▶ _WORK ORDER_:
Using the listing below, please gather every line containing the word "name".
-- PROVIDED DATA follows --
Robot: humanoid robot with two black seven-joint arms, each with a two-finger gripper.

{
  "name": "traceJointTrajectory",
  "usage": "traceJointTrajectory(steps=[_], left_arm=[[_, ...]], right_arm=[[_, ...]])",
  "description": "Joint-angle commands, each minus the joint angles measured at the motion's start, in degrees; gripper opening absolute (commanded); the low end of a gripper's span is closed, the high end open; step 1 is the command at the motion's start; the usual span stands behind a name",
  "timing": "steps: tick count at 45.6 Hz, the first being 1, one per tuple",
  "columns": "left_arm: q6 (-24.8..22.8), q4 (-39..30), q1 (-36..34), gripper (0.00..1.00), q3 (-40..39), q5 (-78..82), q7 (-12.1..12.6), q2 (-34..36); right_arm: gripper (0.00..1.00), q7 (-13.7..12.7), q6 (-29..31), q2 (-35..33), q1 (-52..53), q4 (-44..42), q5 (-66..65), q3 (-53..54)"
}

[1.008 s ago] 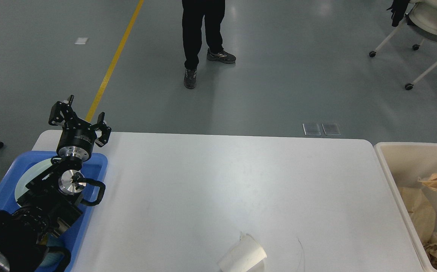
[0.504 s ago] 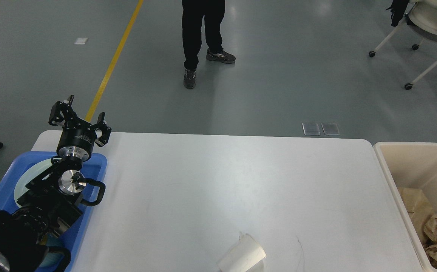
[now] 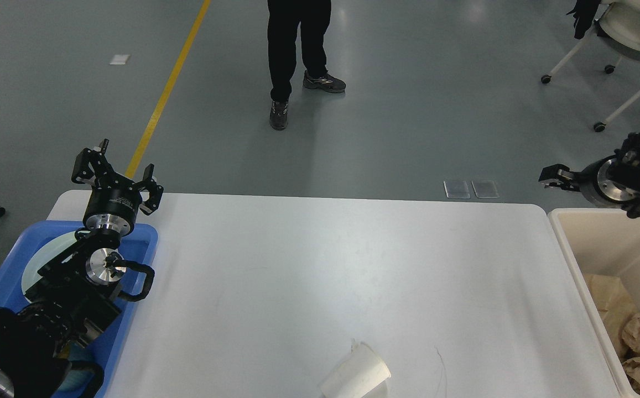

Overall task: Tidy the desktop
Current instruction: 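Swing the right gripper back over the table toward the white paper cup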

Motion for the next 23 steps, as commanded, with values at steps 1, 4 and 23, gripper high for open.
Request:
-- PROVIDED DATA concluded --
▶ _SOLUTION BELOW_:
  "name": "traceJointTrajectory",
  "description": "Joint-angle commands, each minus the joint angles measured at the motion's start, in degrees; gripper opening absolute (commanded); the low end of a gripper's span is closed, the high end open; step 1 is the command at the motion's start; the usual span stands behind a name",

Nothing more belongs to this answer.